Bill Evans is a senior economist with Westpac. He has done very good interpretation of the Federal Budget with some interesting takeaways for our business leaders. In addition to the articles I have separately written on the instant cash write off and the wage subsidy along with the bringing forward of personal tax cuts originally intended for 2022 I offer the following opinions.


The AUD relative to the USD will go up to 80c and remain there until June 2022. China will outperform the US and will drive our dollar higher relative to the US with their demand for our iron ore in particular. The cash rate will go down next month to 0.1% with corresponding downward pressure on interest rates being paid by business and personal loans. Bill thinks the fixed mortgage rate will come under 2% in 2021. Variable rate spread to fixed rate getting bigger.


Unemployment he thinks will remain stubborn at or above 7% despite all the stimulus and might have gone above 10% had the stimulus not occurred. He thinks it will take the best part of a decade to reduce the unemployment rate to desired levels so there is a tough road ahead perhaps surprising nobody.


The eye watering debt is still low when compared to many of our western world counterparts and represents opportunity for this country to spend our way out of the doldrums without relatively increasing our debt servicing ratio to unmanageable proportions. My editorial on this would be that it is easy to spend, it is much harder to stop spending once you start so watch this space.

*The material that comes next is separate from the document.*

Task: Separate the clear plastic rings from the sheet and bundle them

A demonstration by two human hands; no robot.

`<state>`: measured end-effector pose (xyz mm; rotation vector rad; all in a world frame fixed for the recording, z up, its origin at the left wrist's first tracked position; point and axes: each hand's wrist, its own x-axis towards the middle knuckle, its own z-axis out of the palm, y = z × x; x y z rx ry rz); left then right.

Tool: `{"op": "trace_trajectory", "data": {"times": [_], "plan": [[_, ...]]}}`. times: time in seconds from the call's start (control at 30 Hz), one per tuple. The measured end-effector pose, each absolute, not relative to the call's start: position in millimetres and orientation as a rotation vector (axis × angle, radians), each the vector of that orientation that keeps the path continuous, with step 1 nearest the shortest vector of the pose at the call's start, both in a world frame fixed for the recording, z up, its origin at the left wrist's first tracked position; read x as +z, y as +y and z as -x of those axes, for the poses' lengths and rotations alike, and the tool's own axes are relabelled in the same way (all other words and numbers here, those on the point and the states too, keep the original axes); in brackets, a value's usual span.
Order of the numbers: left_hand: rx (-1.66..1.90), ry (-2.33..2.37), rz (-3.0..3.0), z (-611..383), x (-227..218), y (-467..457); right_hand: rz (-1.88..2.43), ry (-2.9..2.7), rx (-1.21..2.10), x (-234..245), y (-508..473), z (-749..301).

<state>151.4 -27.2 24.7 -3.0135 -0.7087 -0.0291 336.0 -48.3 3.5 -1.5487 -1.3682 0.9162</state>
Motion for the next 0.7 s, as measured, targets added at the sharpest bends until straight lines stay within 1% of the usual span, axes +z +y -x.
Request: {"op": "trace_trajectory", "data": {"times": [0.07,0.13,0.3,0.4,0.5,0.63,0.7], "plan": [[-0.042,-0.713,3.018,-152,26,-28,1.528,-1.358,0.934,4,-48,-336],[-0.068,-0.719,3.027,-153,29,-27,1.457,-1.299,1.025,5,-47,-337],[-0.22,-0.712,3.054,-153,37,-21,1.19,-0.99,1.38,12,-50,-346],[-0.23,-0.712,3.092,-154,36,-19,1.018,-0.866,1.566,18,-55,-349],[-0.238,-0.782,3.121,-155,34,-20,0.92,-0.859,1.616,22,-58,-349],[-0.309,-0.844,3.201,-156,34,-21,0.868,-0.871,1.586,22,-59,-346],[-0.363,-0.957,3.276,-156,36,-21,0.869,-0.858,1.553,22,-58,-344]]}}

Bill thinks there is additional expenditure in the JobSeeker space that is needed, not announced but that will happen with his expectation that further announcements will happen closer to Christmas in this regard costing perhaps $4 Billion a quarter forever to increase the basic level of unemployment benefits to a manageable level.

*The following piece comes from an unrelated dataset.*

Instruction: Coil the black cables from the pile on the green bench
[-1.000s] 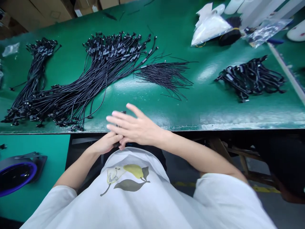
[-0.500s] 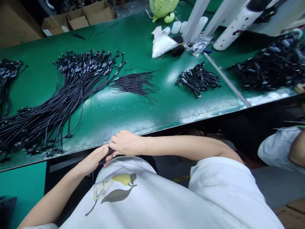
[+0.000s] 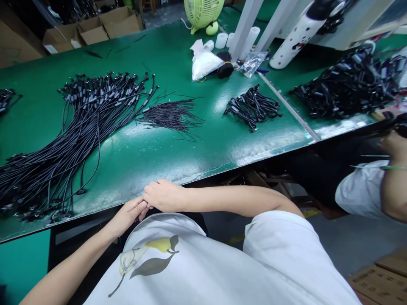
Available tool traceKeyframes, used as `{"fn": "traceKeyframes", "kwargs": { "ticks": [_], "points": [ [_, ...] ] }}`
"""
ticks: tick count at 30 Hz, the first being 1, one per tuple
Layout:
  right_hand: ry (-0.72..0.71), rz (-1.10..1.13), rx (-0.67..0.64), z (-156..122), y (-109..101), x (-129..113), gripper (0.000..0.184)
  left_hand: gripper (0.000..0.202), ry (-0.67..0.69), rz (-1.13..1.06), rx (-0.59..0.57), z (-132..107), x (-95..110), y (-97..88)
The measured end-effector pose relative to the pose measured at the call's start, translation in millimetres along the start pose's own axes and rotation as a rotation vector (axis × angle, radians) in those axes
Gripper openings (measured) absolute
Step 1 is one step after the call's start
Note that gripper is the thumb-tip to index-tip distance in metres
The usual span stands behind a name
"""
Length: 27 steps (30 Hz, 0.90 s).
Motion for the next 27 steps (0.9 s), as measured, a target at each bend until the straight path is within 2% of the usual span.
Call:
{"fn": "traceKeyframes", "kwargs": {
  "ticks": [1, 3, 7, 9, 11, 12, 13, 14, 15, 16, 18, 20, 22, 25, 27],
  "points": [
    [0.071, 0.037, -0.043, 0.0, 1.6, 3.1, 0.028, 0.041, 0.034, 0.074, 0.032, 1.2, 1.9, -1.2],
    [0.124, 0.116, -0.104, 0.6, 4.3, 5.8, 0.027, 0.040, 0.067, 0.139, 0.052, 2.9, 7.3, -2.7],
    [0.033, 0.150, -0.041, 6.6, 0.9, 9.7, 0.028, 0.043, 0.027, -0.068, -0.007, 6.5, 12.0, -5.0],
    [-0.029, 0.226, -0.026, 10.4, -5.2, 24.6, 0.030, 0.042, 0.005, -0.134, 0.027, 8.7, 7.0, -9.1],
    [-0.022, 0.338, 0.037, 16.1, -16.6, 61.3, 0.031, 0.042, -0.010, -0.194, 0.121, 10.0, -0.9, -14.6],
    [0.058, 0.348, 0.126, 20.0, -24.0, 90.4, 0.032, 0.043, -0.026, -0.244, 0.172, 9.9, -4.9, -17.1],
    [0.192, 0.316, 0.250, 23.6, -31.5, 125.0, 0.033, 0.044, -0.041, -0.303, 0.223, 9.3, -8.3, -19.2],
    [0.436, 0.189, 0.427, 24.2, -39.4, 164.6, 0.035, 0.045, -0.055, -0.364, 0.263, 8.3, -10.6, -20.7],
    [0.641, 0.061, 0.535, 23.4, -43.4, 199.6, 0.033, 0.045, -0.060, -0.419, 0.294, 7.0, -11.6, -21.9],
    [0.772, -0.030, 0.567, 24.0, -42.8, 227.7, 0.031, 0.044, -0.059, -0.462, 0.313, 5.6, -11.4, -22.7],
    [0.861, -0.144, 0.498, 28.8, -32.8, 262.6, 0.030, 0.042, -0.046, -0.512, 0.334, 3.0, -9.2, -24.9],
    [0.848, -0.215, 0.423, 32.0, -20.6, 272.8, 0.030, 0.041, -0.045, -0.539, 0.341, 1.7, -7.4, -27.7],
    [0.851, -0.275, 0.436, 30.3, -15.0, 269.7, 0.033, 0.040, -0.052, -0.575, 0.352, 2.2, -6.7, -30.1],
    [0.858, -0.295, 0.478, 29.5, -17.2, 264.6, 0.033, 0.041, -0.050, -0.645, 0.359, 4.4, -3.8, -28.3],
    [0.857, -0.276, 0.422, 34.5, -20.5, 266.9, 0.031, 0.041, -0.033, -0.675, 0.361, 4.4, 0.9, -24.7]
  ]
}}
Point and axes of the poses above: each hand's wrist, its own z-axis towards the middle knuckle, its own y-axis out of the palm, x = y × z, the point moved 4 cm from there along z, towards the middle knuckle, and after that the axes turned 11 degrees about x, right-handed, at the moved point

Bill commented on trade tensions. He thinks roughly 66% of our trade with China is very safe, the other 1/3 is at risk. Agriculture in particular is at risk in his opinion.


Assumption of Vaccine in the second half of next year critical to confidence in markets. Attention will turn from counting new cases to watching vaccine progres. Melbourne confidence well below the rest of Australia unsurprisingly being reflected in mobility and in credit card transactions. The takeaway here is that as Melbourne recovers, so will the national numbers and pretty quickly he expects.


Housing market likely to get a boost with changes to the responsible lending standards. Whilst not as attractive in our view as Rural Land, it is likely that standalone housing will outperform towers. Deferred loan build up most particularly a problem in Melbourne. He thinks 2022 or 2023 will be the time that the deferrals wash out and housing will then kick ahead. Population growth will impact housing pricing with migration being much lower with borders closed again causing prices to pause for a year, then start to revert to prior form.


Wage inflation will remain very low for the foreseeable future. Bill's view was that inflation therefore unlikely to be an outcome despite the inflationary spending going on by Government. Time will tell!